> Your objective
Verbatim output, no pictures: the lines from the beginning of the material through the line with "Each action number", both ends kept.

> Input
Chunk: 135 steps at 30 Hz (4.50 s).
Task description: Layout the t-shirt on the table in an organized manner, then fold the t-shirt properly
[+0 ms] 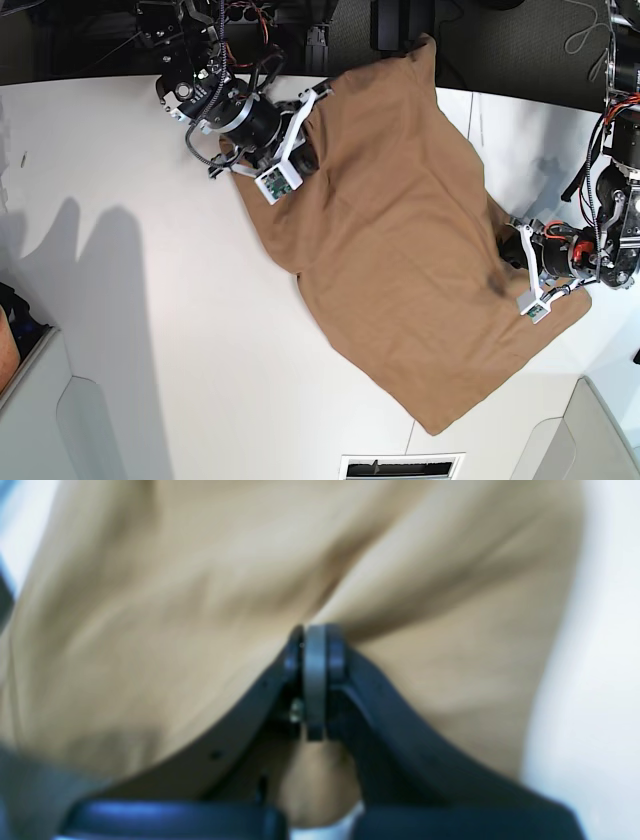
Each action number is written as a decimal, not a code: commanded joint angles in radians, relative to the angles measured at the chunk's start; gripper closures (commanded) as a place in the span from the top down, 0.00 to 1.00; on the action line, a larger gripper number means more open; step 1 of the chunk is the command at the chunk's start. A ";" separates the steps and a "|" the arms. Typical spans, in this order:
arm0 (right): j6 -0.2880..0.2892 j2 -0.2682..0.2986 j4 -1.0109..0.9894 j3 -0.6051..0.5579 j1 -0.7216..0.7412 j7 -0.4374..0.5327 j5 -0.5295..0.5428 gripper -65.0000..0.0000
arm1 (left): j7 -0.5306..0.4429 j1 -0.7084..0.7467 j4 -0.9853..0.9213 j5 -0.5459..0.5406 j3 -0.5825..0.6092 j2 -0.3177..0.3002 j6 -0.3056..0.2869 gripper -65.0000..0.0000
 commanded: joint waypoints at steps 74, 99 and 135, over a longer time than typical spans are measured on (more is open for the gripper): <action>-0.027 -0.115 -0.195 -0.072 0.321 0.045 0.013 0.53 | 0.006 0.309 0.433 -0.154 -0.053 0.057 -0.003 0.20; 0.035 -0.252 -0.551 -0.184 0.432 0.082 0.002 0.53 | 0.022 0.396 0.433 -0.222 -0.366 -0.015 -0.003 0.20; 0.053 -0.246 -0.212 -0.011 0.435 0.011 -0.051 0.00 | 0.016 0.425 0.433 -0.229 -0.365 0.023 -0.003 0.20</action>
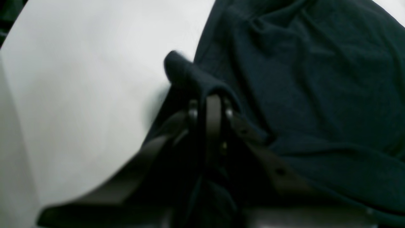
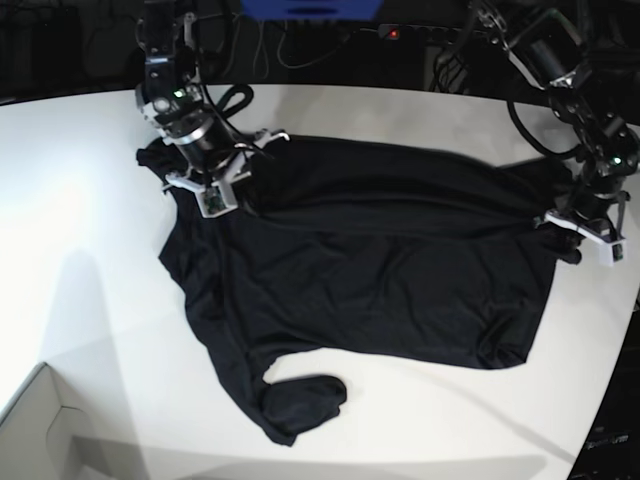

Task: Layout the t-shirt on the table in an organized manner, then fold the t-shirt properly
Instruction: 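Regrasp the shirt edge with both grippers and spread it apart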

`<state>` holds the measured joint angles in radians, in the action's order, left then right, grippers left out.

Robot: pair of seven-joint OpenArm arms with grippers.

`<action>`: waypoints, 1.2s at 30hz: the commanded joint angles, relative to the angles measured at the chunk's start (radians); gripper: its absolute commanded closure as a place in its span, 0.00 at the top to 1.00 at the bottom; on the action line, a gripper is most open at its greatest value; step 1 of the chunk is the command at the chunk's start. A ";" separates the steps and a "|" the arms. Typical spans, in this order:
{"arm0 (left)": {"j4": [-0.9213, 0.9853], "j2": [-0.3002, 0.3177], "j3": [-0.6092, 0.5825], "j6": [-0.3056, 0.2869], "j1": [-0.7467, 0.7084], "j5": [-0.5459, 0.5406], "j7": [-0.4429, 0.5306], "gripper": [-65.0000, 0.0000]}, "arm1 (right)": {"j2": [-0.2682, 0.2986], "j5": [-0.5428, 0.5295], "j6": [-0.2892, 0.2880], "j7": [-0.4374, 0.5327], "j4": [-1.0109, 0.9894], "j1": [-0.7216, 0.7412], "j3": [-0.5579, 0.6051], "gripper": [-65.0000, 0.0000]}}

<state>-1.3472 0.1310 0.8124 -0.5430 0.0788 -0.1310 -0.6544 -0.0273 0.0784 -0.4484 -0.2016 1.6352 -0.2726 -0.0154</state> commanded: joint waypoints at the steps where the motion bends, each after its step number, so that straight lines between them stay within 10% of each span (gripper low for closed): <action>1: 0.007 0.012 0.000 -0.001 0.013 -0.009 0.017 0.00 | 0.010 -0.010 -0.002 0.029 0.017 0.009 -0.002 0.00; 11: 0.139 0.060 0.002 -0.001 0.037 -0.011 0.018 0.03 | 0.013 -0.009 -0.002 0.024 0.021 0.017 -0.002 0.13; 19: 0.133 0.058 0.002 -0.006 0.036 -0.015 0.017 0.49 | 0.030 -0.015 -0.002 0.026 0.211 -0.058 -0.108 0.51; 26: 0.130 0.060 0.014 -0.009 0.036 -0.020 0.017 0.53 | 0.028 -0.016 -0.002 0.026 0.218 -0.089 -0.349 0.52; 36: -0.045 0.049 0.074 -0.010 0.026 -0.020 0.005 0.53 | 0.002 -0.018 -0.003 0.031 0.205 -0.172 -0.350 0.52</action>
<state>-1.3758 0.1646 0.8852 -0.5526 0.0971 -0.1413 -0.6693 -0.0296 0.0731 -0.4492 -0.1986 1.8233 -0.4419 -0.3637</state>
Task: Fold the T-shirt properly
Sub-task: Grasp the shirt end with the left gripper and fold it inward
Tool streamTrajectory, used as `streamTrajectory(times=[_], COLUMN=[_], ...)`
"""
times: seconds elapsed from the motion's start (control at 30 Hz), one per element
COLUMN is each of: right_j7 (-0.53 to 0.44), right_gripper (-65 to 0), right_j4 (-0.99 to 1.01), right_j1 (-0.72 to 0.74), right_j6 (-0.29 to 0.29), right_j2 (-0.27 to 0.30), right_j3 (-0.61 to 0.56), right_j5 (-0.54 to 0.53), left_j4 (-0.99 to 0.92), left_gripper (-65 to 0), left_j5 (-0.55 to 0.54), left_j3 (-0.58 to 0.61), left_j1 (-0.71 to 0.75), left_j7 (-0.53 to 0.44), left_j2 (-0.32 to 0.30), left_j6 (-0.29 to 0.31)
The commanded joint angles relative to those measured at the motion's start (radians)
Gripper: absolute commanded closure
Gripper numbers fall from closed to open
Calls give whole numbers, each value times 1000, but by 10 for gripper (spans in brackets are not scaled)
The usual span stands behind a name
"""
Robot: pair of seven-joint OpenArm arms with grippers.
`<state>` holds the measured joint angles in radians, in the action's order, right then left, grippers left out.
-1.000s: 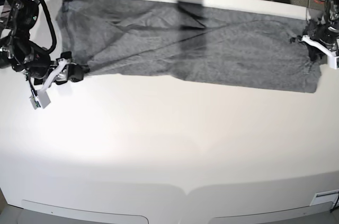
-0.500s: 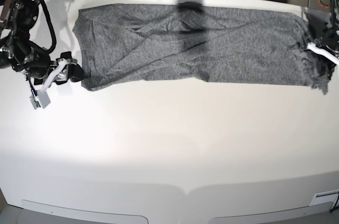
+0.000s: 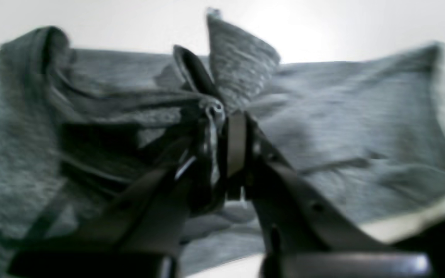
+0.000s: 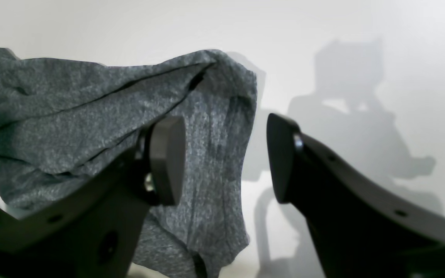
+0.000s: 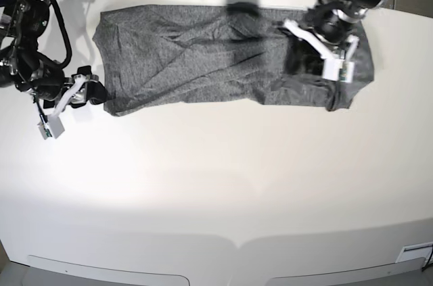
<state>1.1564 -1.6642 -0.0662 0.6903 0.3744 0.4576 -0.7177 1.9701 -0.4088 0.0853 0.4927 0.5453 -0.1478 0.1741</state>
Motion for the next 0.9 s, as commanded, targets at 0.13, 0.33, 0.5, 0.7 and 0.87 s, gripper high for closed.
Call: streamTrajectory(times=[0.13,0.33,0.5,0.7,0.87], right_j7=[-16,-14,-14,-14,-13], right_gripper=[-338,-338,-338,-338,-338], right_j4=[-16,-16,-16,-16,-16], right_j1=[13,13,13,13,13], right_j6=[8,8,8,8,8], right_j2=[16,16,16,16,16], right_j3=[5,5,5,5,5], right_j5=[-20,-20,-19,-20,-20], left_j4=[19,19,19,19,19], left_gripper=[0,0,0,0,0], left_j5=[46,47,115,158,158], left_j3=[135,251,333,386,388], left_j1=[-5,-61,-106,-147,-146], left_j7=[-71,-85,-101,-128,-128], left_j2=[-2,-2,-2,-2,-2], left_j6=[-44,-110,-189,-265,-252])
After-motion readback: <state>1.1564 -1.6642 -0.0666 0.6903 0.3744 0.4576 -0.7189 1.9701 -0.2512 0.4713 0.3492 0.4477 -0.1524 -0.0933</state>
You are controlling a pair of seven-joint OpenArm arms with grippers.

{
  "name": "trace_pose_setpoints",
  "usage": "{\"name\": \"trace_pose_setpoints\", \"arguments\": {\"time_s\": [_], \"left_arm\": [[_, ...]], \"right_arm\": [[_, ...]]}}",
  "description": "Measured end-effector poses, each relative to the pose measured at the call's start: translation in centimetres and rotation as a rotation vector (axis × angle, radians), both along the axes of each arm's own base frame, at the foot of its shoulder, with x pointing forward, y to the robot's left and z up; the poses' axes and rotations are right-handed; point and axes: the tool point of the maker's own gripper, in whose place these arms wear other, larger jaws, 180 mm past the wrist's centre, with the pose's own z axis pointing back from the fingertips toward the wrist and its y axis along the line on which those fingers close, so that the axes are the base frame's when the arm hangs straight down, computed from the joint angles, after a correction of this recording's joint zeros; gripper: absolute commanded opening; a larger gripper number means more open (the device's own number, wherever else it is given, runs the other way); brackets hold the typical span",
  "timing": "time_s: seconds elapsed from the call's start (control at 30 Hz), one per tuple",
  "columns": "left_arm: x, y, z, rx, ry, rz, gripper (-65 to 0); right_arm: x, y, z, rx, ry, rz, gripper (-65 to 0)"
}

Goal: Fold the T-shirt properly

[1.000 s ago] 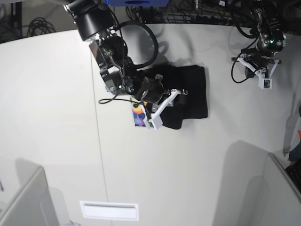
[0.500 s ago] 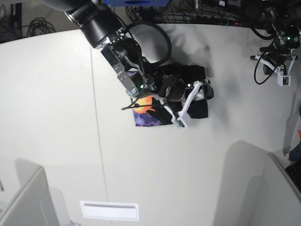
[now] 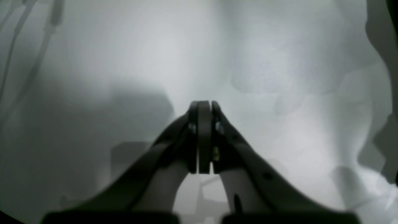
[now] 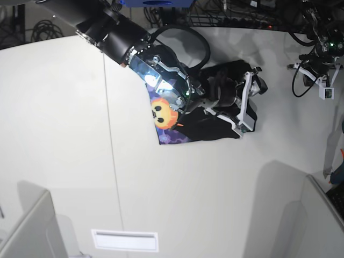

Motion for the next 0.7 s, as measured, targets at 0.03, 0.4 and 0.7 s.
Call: {"name": "trace_pose_setpoints", "arguments": {"time_s": [0.03,0.4,0.7], "left_arm": [[0.0,0.0,0.0,-0.002,0.000,0.001,-65.0],[2.3,-8.4,4.1,-0.298,-0.168,-0.179,-56.9],[3.7,-13.2,3.2,-0.508,-0.246,-0.116,-2.6]], "right_arm": [[0.3,-0.3,0.8,0.015,-0.011,-0.006,-26.7],[9.0,-18.3,0.8,0.062,-0.063,-0.585,-65.0],[6.9,-22.6,-1.9,0.012,-0.064,-0.629,-65.0]]}}
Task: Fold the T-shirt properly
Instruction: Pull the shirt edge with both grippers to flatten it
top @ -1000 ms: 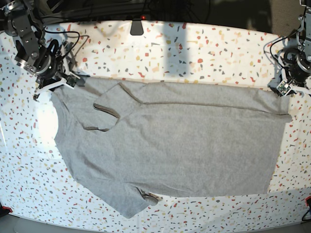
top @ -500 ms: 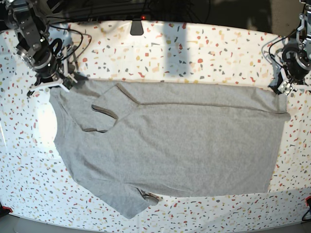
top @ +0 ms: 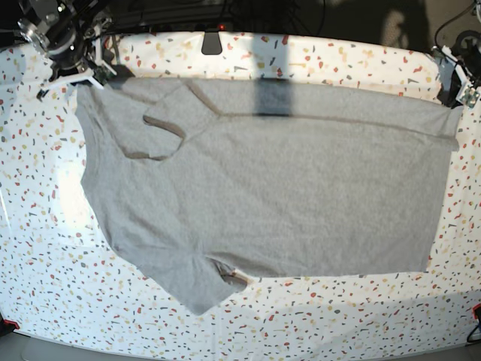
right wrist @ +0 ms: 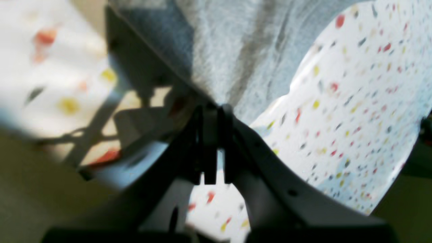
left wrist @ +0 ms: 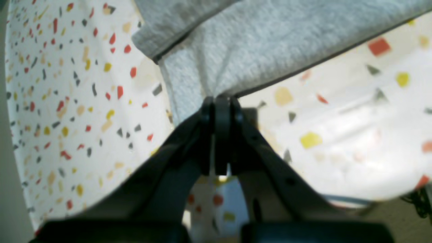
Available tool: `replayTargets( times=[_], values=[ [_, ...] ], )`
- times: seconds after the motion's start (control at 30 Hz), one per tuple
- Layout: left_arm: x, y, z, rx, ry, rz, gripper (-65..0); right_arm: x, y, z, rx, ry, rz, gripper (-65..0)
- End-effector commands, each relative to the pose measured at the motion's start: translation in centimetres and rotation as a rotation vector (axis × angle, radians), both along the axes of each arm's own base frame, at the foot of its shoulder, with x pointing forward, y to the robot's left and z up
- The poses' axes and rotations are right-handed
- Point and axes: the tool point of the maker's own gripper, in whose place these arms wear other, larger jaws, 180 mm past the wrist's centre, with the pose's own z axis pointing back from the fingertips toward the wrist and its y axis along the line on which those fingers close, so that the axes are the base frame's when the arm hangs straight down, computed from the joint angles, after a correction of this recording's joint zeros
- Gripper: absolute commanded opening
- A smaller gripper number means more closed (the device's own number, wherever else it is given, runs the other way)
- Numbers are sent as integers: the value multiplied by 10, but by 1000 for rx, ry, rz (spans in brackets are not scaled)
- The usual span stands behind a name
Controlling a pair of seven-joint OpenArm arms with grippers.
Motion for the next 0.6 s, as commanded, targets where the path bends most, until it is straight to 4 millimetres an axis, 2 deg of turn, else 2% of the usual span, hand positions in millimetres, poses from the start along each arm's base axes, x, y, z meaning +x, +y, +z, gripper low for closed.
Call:
replayTargets(
  times=[0.0, 0.17, 0.3, 0.43, 0.57],
  values=[
    [5, 6, 13, 15, -34, -7, -650, 0, -4, 9, -15, -19, 13, -650],
    [-12, 1, 9, 7, -6, -23, -650, -28, -15, 9, -26, 0, -26, -650],
    [-21, 0, 5, 2, 13, -24, -650, -40, -17, 7, -31, 22, -37, -650],
    [-27, -2, 1, -5, 25, -17, -650, -42, -17, 6, -32, 21, -41, -650],
    [-42, -2, -4, -5, 62, -17, -650, -41, -17, 6, -31, 19, -43, -650]
  ],
)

> Your response
Chunk: 135 steps at 30 Hz (4.50 s).
Task description: Layout the t-shirt on the table in an organized manner, then fold the t-shirt properly
[+0 ms] 
Each action number is written as a decimal, not a code: commanded joint angles in radians, relative to the angles measured at the chunk's start; gripper closures (commanded) as a place in the span from the top down, 0.00 to 1.00; on the action line, a larger gripper number means more open; step 1 of the chunk is the command at the chunk's start. A ";" separates the steps and a "|" the arms. Typical spans, in this order:

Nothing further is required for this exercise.